Work request
In the data below, find each line carrying the string "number" and copy it out.

Data provided

· · · · ·

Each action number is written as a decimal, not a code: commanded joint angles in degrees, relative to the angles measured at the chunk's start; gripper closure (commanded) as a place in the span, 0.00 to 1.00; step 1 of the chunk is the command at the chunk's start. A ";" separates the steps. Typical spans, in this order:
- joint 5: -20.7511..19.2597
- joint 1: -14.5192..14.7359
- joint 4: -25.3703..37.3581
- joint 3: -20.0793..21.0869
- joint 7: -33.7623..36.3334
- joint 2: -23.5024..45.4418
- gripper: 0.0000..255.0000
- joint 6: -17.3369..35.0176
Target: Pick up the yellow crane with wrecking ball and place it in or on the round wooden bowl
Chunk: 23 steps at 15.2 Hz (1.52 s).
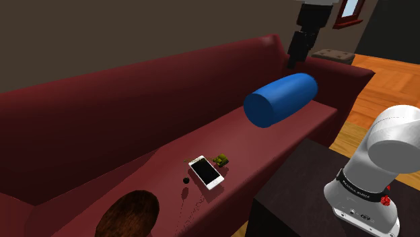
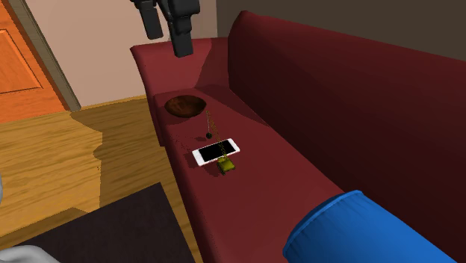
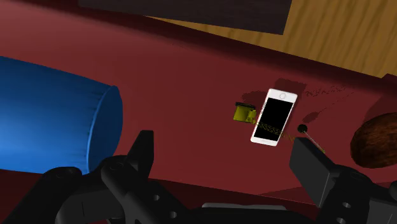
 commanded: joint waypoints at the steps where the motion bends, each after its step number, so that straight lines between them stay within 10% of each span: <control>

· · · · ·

Exercise result
Each action number is written as a decimal, not a code: commanded joint angles in degrees, relative to the angles measured at the chunk's start; gripper closure (commanded) as a place in the span, 0.00 to 1.00; step 1 of the chunk is the command at the chunk's start. A ";" separates the steps. Typical spans, in this order:
 commanded: joint waypoints at the steps where the motion bends, each after its step number, so that straight lines between them stay within 10% of each span: <control>

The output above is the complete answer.